## Assignment:
Go through the data below and transcribe it exactly. Omit the images.

## Data extract:
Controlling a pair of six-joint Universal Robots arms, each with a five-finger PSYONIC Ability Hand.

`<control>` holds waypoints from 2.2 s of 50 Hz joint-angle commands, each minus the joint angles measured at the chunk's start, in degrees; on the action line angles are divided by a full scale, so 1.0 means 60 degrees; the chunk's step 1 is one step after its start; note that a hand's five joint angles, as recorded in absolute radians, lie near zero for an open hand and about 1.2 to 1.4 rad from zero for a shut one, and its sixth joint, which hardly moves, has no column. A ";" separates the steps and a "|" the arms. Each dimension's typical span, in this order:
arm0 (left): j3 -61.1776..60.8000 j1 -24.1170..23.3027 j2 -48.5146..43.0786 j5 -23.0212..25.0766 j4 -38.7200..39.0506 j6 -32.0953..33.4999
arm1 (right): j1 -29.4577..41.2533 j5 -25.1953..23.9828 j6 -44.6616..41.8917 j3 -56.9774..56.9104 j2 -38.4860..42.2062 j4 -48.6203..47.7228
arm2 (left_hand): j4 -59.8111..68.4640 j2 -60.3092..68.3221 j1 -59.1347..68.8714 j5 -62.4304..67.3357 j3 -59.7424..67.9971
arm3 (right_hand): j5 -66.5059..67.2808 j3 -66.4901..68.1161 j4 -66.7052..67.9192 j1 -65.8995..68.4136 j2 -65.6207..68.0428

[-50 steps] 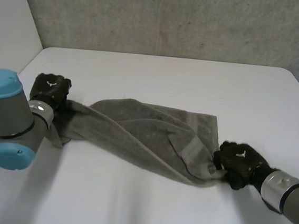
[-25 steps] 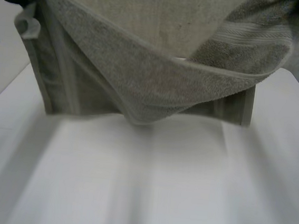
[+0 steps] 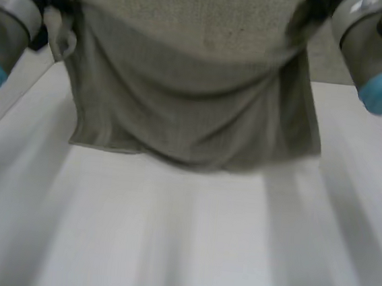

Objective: Fold the towel.

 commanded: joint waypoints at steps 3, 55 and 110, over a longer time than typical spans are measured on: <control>0.2607 -0.0016 -0.0152 -0.1169 0.3002 -0.0457 | 0.0083 0.0009 0.2246 -0.0887 -0.0551 -0.2184 | 0.0319 0.0500 0.1284 0.1169 0.0576 | 0.0630 1.0998 0.0565 0.0724 0.0925; -1.2702 0.1024 0.4390 0.2420 0.2654 0.0288 | -0.5262 -0.4342 0.3183 1.2370 -0.2984 -0.1538 | 0.0319 0.0500 0.1284 0.1169 0.0576 | 0.0630 1.0998 0.0565 0.0724 0.0925; -1.1589 0.2562 0.2500 0.2832 0.2801 0.0215 | -0.3798 -0.4430 0.2921 1.1213 -0.2321 -0.1084 | 0.0319 0.0500 0.1284 0.1169 0.0576 | -1.1036 -0.0669 -1.1102 -1.0943 -1.0742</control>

## Reply:
Controlling a pair of six-joint Universal Robots arms, each with a five-finger PSYONIC Ability Hand.

`<control>` holds waypoints from 2.2 s of 50 Hz joint-angle commands, each minus the joint angles measured at the chunk's start, in degrees; on the action line angles are divided by a full scale, so 1.0 means 60 degrees; the chunk's step 1 is one step after its start; note that a hand's five joint angles, as recorded in absolute radians, lie near zero for an open hand and about 1.2 to 1.4 rad from zero for a shut one, and its sixth joint, which hardly moves, has no column. A ";" separates the steps and a "|" the arms. Each dimension's typical span, in this order:
arm0 (left): j3 -61.1776..60.8000 j1 -24.1170..23.3027 j2 -48.5146..43.0786 j5 -23.0212..25.0766 j4 -38.7200..39.0506 j6 -32.0953..33.4999
arm1 (right): j1 -29.4577..41.2533 j5 -25.1953..23.9828 j6 -44.6616..41.8917 j3 -56.9774..56.9104 j2 -38.4860..42.2062 j4 -48.6203..47.7228
arm2 (left_hand): j4 -59.8111..68.4640 j2 -60.3092..68.3221 j1 -59.1347..68.8714 j5 -62.4304..67.3357 j3 -59.7424..67.9971
arm3 (right_hand): j5 -66.5059..67.2808 j3 -66.4901..68.1161 j4 -66.7052..67.9192 j1 -65.8995..68.4136 j2 -65.6207..68.0428

[-50 steps] 
[-25 steps] 
[+0 steps] 

Objective: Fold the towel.

 commanded: joint waypoints at steps 3, 55 and 110, over a longer time than typical spans are measured on: <control>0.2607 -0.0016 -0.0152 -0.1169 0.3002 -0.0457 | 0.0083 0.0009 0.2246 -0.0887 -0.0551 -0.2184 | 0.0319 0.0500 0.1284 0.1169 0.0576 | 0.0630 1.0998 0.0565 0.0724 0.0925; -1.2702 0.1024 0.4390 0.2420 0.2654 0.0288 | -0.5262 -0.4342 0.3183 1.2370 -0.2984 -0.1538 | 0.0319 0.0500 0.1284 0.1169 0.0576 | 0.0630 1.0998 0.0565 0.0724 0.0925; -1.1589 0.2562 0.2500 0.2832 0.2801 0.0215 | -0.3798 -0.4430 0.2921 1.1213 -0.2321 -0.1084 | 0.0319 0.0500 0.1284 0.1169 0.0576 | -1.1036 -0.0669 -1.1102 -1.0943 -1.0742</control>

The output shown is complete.